Everything from the line holding "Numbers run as" through the last line of the listing needs to be repeated exactly, with no other lines.
____________________
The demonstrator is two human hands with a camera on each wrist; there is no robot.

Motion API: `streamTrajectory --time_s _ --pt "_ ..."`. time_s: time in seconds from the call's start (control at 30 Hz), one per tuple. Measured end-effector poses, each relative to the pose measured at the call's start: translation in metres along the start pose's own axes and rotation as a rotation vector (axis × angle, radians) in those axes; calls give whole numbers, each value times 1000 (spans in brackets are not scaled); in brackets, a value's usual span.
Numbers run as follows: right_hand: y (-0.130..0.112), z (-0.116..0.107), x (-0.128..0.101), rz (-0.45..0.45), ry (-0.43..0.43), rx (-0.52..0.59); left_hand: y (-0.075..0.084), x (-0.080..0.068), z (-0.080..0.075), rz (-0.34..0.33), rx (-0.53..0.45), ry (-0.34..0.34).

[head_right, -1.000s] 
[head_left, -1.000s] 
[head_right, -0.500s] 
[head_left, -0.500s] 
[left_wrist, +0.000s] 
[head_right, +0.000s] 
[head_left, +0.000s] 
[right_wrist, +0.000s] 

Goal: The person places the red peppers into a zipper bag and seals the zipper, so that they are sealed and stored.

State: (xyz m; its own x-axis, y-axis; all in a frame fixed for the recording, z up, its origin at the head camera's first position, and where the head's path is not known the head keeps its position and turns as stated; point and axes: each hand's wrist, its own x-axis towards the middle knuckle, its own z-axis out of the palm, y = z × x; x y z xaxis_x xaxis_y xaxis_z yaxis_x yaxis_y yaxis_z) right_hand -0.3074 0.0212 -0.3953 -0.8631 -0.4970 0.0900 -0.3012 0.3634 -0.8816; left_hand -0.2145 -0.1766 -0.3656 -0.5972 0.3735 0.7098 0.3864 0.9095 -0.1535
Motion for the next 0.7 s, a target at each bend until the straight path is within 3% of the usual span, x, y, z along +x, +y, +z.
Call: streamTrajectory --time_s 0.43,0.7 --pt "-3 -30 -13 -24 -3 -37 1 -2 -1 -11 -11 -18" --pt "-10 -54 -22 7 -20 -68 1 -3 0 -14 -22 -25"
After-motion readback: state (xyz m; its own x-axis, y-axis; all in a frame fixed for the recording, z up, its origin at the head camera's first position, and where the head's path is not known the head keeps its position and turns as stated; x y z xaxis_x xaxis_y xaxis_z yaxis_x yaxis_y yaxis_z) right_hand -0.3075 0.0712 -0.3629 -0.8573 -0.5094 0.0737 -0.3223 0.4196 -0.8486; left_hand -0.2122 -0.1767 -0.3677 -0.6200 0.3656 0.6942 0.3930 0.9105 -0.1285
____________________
### ANSWER SPACE
Numbers run as follows: right_hand: y (-0.130..0.112), z (-0.116..0.107), x (-0.128..0.101), rz (-0.45..0.45), ry (-0.43..0.43), rx (-0.52..0.59); left_hand: y (-0.075..0.084), x (-0.080..0.068), z (-0.080..0.075), rz (-0.34..0.33), rx (-0.53..0.45), ry (-0.34..0.34).

[head_right, -1.000s] 
[head_left, -1.000s] 
[head_right, -0.500s] 
[head_left, -0.500s] 
[left_wrist, +0.000s] 
[head_right, +0.000s] 
[head_left, +0.000s] 
[right_wrist, +0.000s] 

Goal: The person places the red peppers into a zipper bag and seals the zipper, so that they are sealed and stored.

State: (xyz m; its own x-axis, y-axis; all in a frame fixed for the recording, z up, its origin at the head camera's first position, and where the head's path is not known the head keeps its position and turns as stated; point and axes: each hand's wrist, its own x-axis towards the middle knuckle, its own z-axis out of the palm, y = z × x; x y z xaxis_x xaxis_y xaxis_z yaxis_x yaxis_y yaxis_z) right_hand -0.3074 0.0212 -0.3953 -0.8631 -0.4970 0.0900 -0.3012 0.3634 -0.8816; left_hand -0.2145 -0.1766 -0.3656 -0.5972 0.3735 0.7098 0.3864 0.9095 -0.1535
Motion for the next 0.7 s, a target at each bend until the straight path is within 3% of the usual span, x, y, z along +x, +y, +z.
Call: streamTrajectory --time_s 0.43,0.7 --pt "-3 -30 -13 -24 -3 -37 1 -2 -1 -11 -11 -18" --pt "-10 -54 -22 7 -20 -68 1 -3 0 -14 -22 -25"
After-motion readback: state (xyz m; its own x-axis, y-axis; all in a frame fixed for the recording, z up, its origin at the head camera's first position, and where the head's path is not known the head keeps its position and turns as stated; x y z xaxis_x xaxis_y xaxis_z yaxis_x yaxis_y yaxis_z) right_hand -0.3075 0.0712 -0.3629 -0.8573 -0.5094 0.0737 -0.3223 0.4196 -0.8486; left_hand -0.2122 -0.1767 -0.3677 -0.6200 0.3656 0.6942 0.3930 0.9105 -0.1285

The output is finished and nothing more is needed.